In a recent article from the Boston Globe, an interview with the new manger of WBZ-TV in Boston stressed the importance of the stations call letters.  The article talks about the connection that the local audience had to the well-known station call letters , and how the station had suffered to some degree by de-emphasizing those call letters while using other station branding.  That story, to me, raises the question of whether stations have taken the necessary steps to protect their brand by protecting the use of their call letters.
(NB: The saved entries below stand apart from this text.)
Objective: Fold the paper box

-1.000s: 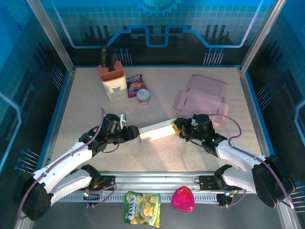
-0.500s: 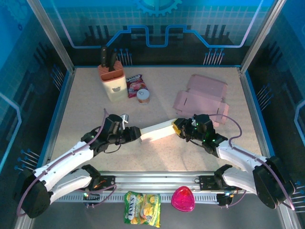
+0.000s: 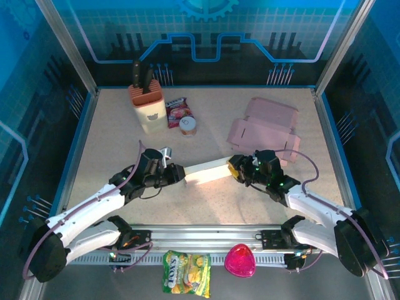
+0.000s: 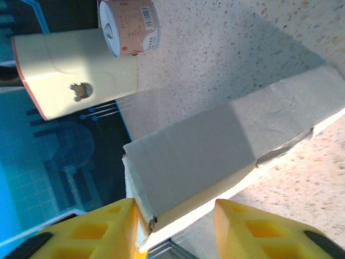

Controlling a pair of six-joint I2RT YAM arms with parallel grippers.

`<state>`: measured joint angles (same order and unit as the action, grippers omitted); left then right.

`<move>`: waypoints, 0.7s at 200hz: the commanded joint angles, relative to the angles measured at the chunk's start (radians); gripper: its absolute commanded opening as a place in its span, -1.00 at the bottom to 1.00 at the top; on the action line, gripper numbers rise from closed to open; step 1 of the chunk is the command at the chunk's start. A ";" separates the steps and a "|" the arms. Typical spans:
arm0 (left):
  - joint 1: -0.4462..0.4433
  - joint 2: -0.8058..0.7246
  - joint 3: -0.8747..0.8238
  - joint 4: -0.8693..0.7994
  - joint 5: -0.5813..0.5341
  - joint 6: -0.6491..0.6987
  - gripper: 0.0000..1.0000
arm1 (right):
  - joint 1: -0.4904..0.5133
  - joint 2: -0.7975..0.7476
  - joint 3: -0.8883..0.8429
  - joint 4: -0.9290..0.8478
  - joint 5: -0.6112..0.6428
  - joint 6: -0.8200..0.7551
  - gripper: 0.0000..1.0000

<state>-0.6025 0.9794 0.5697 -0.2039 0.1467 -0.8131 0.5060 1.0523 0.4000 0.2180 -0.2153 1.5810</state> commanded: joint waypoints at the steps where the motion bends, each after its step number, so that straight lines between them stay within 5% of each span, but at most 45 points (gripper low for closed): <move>1: -0.014 0.021 -0.009 -0.082 -0.036 0.021 -0.61 | -0.020 -0.040 0.043 -0.189 -0.025 -0.101 0.16; 27: -0.036 0.019 0.014 -0.103 -0.055 0.040 -0.65 | -0.079 -0.123 0.108 -0.329 -0.069 -0.182 0.72; 56: -0.098 0.028 0.042 -0.118 -0.120 0.055 -0.71 | -0.160 -0.100 0.151 -0.348 -0.165 -0.183 0.97; 96: -0.208 0.034 0.097 -0.192 -0.291 0.064 -0.77 | -0.175 0.031 0.113 -0.206 -0.288 -0.087 0.85; 140: -0.283 0.059 0.035 -0.138 -0.369 0.027 -0.76 | -0.176 -0.154 0.051 -0.441 -0.150 -0.228 0.77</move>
<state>-0.8612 1.0115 0.6327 -0.3546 -0.1471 -0.7780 0.3389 0.9989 0.4839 -0.0895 -0.4171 1.4357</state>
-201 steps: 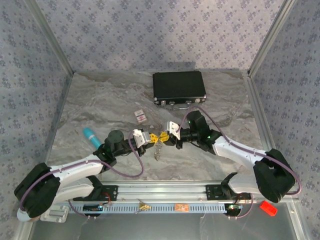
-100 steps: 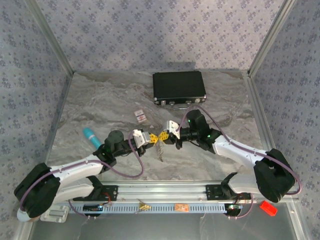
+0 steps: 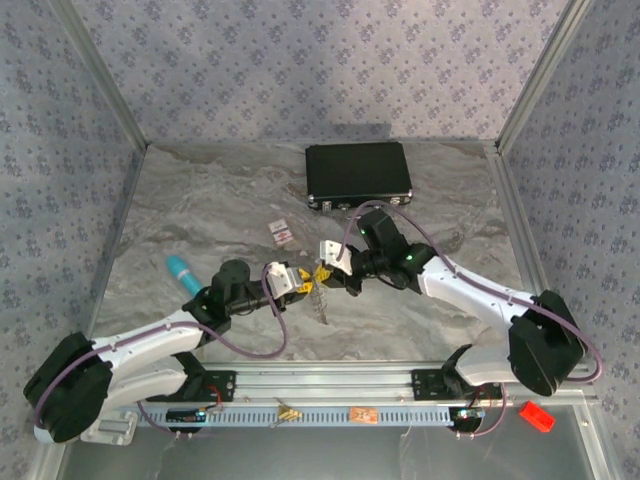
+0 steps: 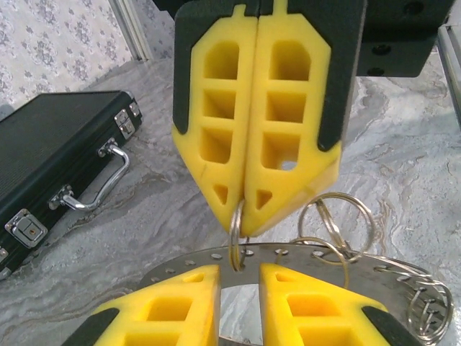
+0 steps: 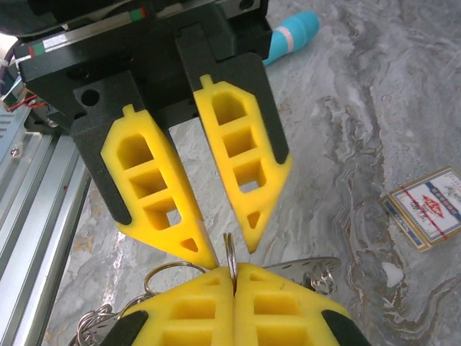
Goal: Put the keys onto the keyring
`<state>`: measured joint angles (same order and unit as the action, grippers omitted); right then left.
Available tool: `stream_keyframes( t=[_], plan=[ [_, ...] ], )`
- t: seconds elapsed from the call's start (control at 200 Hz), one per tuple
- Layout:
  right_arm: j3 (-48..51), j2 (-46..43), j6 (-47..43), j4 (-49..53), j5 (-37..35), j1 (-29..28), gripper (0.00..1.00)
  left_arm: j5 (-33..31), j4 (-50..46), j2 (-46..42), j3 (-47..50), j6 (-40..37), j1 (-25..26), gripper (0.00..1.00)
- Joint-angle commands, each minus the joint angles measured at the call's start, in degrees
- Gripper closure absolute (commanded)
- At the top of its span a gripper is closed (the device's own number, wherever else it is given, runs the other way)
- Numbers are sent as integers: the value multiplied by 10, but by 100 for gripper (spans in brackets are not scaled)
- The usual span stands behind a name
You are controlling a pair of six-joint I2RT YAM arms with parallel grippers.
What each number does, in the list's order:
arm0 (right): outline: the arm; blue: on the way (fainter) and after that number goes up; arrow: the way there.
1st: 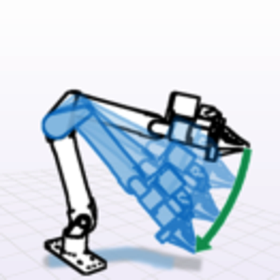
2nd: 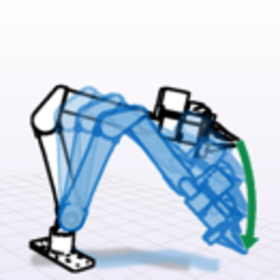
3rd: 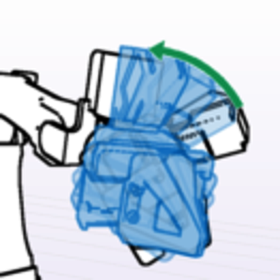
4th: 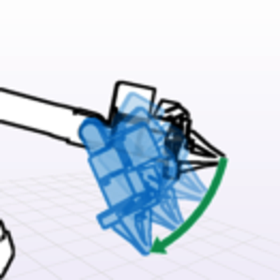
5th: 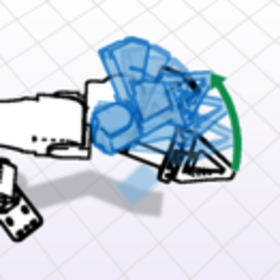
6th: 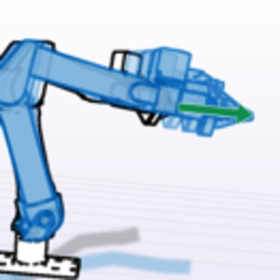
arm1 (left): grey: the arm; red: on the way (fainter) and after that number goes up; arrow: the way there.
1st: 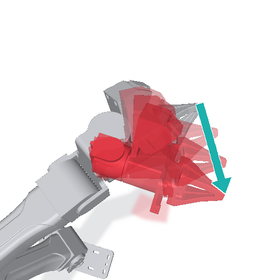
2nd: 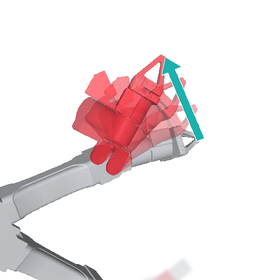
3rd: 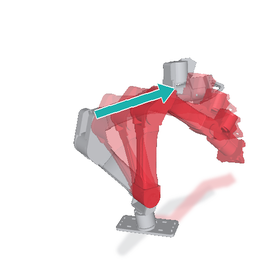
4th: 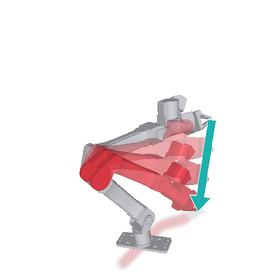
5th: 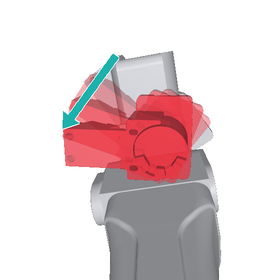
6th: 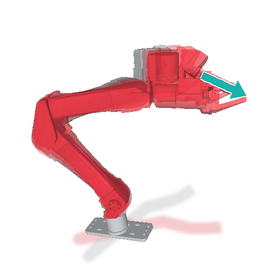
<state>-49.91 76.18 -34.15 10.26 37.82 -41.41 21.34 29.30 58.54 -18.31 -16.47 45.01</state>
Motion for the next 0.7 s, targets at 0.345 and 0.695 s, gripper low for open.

Since 1983, the FCC has left disputes about the use of confusingly similar call letters to local courts.  Thus, if a competitor picks a set of call letters that could confuse the public about the relationship of their station to yours, you may need to sue to stop that use.  And now, when stations often keep alive formats that have been dropped by moving the formats onto Internet Radio Stations or to HD Radio subchannels, the call sign may well live on even after it has been dropped from a primary on-air station.  Thus, it needs protections other than those provided by the FCC.

In 1983, the FCC stated that stations had a sufficient interest in call letters to obtain a service mark.  A service mark gives the call letters the protection of Federal law, and may impose penalties on a competitor who tries to infringe on those call letters.  To protect that brand, the investment of a few hundred dollars to file a service mark application may well be worth it, and something that more stations should consider.